Each entry in the listing below should be returned precisely as it is.

────────────────────────────────────────

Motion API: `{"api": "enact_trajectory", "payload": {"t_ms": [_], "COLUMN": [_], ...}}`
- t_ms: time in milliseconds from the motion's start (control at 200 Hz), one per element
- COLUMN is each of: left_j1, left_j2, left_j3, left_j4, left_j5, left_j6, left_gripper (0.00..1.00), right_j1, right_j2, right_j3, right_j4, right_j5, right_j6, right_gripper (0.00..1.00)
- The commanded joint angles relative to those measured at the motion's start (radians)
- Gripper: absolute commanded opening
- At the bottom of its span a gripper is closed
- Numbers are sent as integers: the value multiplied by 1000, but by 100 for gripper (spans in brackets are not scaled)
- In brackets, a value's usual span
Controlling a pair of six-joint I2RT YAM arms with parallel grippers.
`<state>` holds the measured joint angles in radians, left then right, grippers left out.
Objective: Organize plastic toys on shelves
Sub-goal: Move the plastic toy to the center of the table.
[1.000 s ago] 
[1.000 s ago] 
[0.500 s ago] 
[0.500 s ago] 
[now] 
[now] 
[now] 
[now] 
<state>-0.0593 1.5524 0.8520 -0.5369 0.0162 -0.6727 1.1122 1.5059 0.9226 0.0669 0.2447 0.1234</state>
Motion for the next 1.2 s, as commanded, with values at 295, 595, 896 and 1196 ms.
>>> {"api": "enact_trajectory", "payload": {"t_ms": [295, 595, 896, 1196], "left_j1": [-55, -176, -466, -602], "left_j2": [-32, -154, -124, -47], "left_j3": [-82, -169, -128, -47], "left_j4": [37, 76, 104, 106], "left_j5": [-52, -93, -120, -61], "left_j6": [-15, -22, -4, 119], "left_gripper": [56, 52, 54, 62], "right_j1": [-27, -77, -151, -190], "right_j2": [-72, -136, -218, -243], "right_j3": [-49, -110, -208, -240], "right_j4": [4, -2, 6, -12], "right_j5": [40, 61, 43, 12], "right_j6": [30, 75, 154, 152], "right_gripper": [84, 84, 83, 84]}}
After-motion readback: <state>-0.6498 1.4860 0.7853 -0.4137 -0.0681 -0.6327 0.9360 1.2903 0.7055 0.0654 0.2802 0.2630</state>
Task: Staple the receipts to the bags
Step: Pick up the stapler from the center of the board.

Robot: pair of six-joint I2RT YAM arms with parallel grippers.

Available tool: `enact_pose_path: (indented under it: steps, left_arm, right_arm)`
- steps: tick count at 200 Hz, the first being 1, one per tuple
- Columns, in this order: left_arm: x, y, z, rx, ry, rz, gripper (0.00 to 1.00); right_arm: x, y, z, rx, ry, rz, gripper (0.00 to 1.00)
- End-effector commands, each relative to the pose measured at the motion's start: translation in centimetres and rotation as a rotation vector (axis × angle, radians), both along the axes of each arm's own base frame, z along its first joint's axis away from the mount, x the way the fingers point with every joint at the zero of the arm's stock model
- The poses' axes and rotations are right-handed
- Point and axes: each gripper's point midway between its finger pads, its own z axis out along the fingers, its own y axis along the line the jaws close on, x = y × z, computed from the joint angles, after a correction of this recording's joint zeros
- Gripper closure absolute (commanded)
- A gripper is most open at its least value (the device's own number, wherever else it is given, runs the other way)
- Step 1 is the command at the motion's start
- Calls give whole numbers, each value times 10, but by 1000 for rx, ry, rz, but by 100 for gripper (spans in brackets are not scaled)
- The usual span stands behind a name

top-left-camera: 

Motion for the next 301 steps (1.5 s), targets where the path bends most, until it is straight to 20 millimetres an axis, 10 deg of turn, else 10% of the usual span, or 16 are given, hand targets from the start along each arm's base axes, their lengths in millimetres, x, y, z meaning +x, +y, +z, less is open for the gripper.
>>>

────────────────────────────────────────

Your solution:
Motion API: `{"api": "enact_trajectory", "payload": {"t_ms": [_], "COLUMN": [_], ...}}`
- t_ms: time in milliseconds from the motion's start (control at 200 Hz), one per element
- COLUMN is each of: left_j1, left_j2, left_j3, left_j4, left_j5, left_j6, left_gripper (0.00..1.00), right_j1, right_j2, right_j3, right_j4, right_j5, right_j6, right_gripper (0.00..1.00)
- The commanded joint angles relative to those measured at the motion's start (radians)
- Gripper: absolute commanded opening
- At the bottom of its span a gripper is closed
- Numbers are sent as integers: the value multiplied by 1000, but by 100 for gripper (spans in brackets are not scaled)
- In brackets, a value's usual span
Controlling a pair of six-joint I2RT YAM arms with parallel grippers.
`<state>` holds the measured joint angles in radians, left then right, grippers left out.
Objective: Organize plastic toys on shelves
Sub-goal: Move the plastic toy to the center of the table.
[1.000 s ago] 
[1.000 s ago] 
[0.500 s ago] 
[0.500 s ago] 
[now] 
[now] 
[now] 
[now] 
<state>-0.0593 1.5524 0.8520 -0.5369 0.0162 -0.6727 1.1122 1.5059 0.9226 0.0669 0.2447 0.1234</state>
Motion for the next 1.2 s, as commanded, with values at 295, 595, 896 and 1196 ms.
>>> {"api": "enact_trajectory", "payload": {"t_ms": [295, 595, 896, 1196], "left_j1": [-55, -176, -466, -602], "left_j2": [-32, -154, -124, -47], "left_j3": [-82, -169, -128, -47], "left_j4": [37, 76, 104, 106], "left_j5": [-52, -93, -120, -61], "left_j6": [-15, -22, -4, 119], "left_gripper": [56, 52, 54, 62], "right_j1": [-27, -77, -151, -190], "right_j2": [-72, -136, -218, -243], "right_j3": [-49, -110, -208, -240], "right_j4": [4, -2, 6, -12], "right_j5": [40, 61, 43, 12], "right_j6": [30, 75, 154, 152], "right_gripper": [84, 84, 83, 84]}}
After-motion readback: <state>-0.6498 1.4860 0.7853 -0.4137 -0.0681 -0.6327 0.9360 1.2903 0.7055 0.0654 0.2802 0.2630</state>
Task: Staple the receipts to the bags
Step: Pick up the stapler from the center of the board.

Robot: pair of six-joint I2RT YAM arms with parallel grippers.

Available tool: `enact_pose_path: (indented under it: steps, left_arm, right_arm)`
- steps: tick count at 200 Hz, the first being 1, one per tuple
- Columns, in this order: left_arm: x, y, z, rx, ry, rz, gripper (0.00 to 1.00); right_arm: x, y, z, rx, ry, rz, gripper (0.00 to 1.00)
- End-effector commands, each relative to the pose measured at the motion's start: translation in centimetres and rotation as a rotation vector (axis × angle, radians), both along the axes of each arm's own base frame, z along its first joint's axis away from the mount, x the way the fingers point with every joint at the zero of the arm's stock model
- The poses' axes and rotations are right-handed
- Point and axes: each gripper's point midway between its finger pads, its own z axis out along the fingers, its own y axis along the line the jaws close on, x = y × z, computed from the joint angles, after a correction of this recording's joint zeros
- Gripper closure absolute (commanded)
- A gripper is most open at its least value (the device's own number, wherever else it is given, runs the other way)
- Step 1 is the command at the motion's start
- Calls give whole numbers, each value times 10, but by 1000 for rx, ry, rz, but by 100 for gripper (spans in brackets are not scaled)
- The usual span stands behind a name

top-left-camera: 

Motion for the next 301 steps (1.5 s), targets where the path bends most, until it is straight to 20 millimetres an axis, 10 deg of turn, else 10% of the usual span, or 16 are given, hand targets from the start along each arm's base axes, their lengths in millimetres, x, y, z meaning +x, +y, +z, less is open for the gripper.
>>>

The reply is now complete.